DATA TO PROCESS section start

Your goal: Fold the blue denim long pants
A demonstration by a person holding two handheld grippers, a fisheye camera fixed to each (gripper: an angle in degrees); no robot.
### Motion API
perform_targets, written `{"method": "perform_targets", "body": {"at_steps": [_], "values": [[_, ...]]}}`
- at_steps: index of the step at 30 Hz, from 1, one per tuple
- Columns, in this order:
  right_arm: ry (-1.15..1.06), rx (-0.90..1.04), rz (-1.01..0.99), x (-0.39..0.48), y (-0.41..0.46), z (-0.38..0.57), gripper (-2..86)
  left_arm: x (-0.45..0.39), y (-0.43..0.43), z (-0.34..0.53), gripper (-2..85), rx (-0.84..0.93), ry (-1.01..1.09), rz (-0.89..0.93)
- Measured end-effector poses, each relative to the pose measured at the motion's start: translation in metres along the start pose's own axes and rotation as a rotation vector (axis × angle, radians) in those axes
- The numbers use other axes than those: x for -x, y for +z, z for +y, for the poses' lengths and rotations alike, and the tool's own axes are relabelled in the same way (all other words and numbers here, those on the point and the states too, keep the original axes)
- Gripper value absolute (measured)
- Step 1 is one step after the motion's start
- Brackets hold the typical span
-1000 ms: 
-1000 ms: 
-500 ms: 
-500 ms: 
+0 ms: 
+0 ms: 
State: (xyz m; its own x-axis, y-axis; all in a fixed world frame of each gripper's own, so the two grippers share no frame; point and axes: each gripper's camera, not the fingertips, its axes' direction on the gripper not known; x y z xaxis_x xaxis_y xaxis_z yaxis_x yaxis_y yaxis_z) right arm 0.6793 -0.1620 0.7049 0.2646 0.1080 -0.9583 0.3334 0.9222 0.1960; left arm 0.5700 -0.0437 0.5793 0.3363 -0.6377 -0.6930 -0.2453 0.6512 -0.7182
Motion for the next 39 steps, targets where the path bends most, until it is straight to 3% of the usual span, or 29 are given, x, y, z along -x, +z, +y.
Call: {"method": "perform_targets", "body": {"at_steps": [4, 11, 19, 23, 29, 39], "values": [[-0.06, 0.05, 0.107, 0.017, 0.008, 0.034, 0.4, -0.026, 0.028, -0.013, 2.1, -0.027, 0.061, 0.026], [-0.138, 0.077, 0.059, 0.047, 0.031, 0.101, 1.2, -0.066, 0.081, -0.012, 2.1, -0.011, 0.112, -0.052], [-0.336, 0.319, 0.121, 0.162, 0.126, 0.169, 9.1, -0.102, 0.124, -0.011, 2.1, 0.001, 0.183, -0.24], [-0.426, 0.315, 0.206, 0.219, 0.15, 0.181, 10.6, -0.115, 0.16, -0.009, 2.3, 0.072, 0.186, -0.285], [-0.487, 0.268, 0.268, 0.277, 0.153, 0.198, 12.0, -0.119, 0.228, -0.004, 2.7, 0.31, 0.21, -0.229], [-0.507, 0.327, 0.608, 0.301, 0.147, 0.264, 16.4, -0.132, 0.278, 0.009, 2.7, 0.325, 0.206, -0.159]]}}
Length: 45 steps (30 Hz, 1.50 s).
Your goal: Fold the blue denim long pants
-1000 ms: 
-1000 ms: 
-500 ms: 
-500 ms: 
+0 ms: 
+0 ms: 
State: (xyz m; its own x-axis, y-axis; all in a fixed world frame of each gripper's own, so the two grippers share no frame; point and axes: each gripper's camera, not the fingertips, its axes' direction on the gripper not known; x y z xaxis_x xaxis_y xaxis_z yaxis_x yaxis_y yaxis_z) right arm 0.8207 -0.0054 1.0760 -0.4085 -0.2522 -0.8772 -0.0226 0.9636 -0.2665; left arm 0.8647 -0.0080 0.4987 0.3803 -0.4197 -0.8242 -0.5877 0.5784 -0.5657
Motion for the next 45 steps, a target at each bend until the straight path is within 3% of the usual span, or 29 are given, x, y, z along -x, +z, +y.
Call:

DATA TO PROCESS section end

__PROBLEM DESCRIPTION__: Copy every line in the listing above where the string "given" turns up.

__RESULT OF THIS EXERCISE__:
Motion for the next 39 steps, targets where the path bends most, until it is straight to 3% of the usual span, or 29 are given, x, y, z along -x, +z, +y.
Motion for the next 45 steps, a target at each bend until the straight path is within 3% of the usual span, or 29 are given, x, y, z along -x, +z, +y.

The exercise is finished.